Work task
Return, unaltered, every line from the beginning of the material below up to and including the one with "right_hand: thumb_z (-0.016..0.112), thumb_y".

::::

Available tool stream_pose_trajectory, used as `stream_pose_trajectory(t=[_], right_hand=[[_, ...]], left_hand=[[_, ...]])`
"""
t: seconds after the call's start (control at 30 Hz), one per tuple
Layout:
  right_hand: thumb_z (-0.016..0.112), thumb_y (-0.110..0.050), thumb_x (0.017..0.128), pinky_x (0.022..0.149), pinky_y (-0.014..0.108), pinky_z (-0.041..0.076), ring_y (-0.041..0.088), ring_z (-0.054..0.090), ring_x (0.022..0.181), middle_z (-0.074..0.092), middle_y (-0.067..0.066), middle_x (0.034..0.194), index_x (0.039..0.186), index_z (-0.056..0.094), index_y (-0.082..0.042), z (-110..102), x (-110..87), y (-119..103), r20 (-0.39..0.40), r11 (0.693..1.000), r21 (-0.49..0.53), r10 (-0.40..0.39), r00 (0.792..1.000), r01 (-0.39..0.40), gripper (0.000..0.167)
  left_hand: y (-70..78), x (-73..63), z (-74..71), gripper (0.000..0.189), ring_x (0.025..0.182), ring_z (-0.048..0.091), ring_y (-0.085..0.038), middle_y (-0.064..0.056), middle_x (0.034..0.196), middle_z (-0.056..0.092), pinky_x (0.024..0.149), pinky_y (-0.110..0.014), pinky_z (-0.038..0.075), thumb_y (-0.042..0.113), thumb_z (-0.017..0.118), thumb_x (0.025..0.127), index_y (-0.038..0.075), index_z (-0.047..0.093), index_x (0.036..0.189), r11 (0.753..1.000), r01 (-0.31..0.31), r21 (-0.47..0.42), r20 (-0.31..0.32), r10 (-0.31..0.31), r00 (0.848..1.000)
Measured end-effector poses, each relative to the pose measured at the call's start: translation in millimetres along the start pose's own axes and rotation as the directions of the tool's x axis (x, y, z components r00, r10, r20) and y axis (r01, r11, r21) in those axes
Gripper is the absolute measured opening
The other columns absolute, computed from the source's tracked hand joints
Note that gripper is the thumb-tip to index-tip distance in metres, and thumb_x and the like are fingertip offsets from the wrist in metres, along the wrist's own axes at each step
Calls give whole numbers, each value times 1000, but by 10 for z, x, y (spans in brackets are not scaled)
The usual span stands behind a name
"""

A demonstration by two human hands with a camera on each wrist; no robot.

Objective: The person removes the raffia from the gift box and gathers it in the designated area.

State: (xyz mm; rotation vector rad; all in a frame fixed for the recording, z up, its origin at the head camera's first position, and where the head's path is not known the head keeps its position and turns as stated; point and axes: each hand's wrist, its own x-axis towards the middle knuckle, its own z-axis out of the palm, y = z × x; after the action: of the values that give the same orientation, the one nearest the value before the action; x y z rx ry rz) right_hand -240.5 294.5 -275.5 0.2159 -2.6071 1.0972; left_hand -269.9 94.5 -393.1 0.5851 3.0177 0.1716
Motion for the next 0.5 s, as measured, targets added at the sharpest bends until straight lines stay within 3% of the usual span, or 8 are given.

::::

Final answer
Available tool stream_pose_trajectory, used as `stream_pose_trajectory(t=[_], right_hand=[[_, ...]], left_hand=[[_, ...]])`
"""
t: seconds after the call's start (control at 30 Hz), one per tuple
Layout:
  right_hand: thumb_z (-0.016..0.112), thumb_y (-0.110..0.050), thumb_x (0.017..0.128), pinky_x (0.022..0.149), pinky_y (-0.014..0.108), pinky_z (-0.041..0.076), ring_y (-0.041..0.088), ring_z (-0.054..0.090), ring_x (0.022..0.181), middle_z (-0.074..0.092), middle_y (-0.067..0.066), middle_x (0.034..0.194), index_x (0.039..0.186), index_z (-0.056..0.094), index_y (-0.082..0.042), z (-110..102), x (-110..87), y (-119..103), r20 (-0.39..0.40), r11 (0.693..1.000), r21 (-0.49..0.53), r10 (-0.40..0.39), r00 (0.792..1.000), r01 (-0.39..0.40), gripper (0.000..0.167)

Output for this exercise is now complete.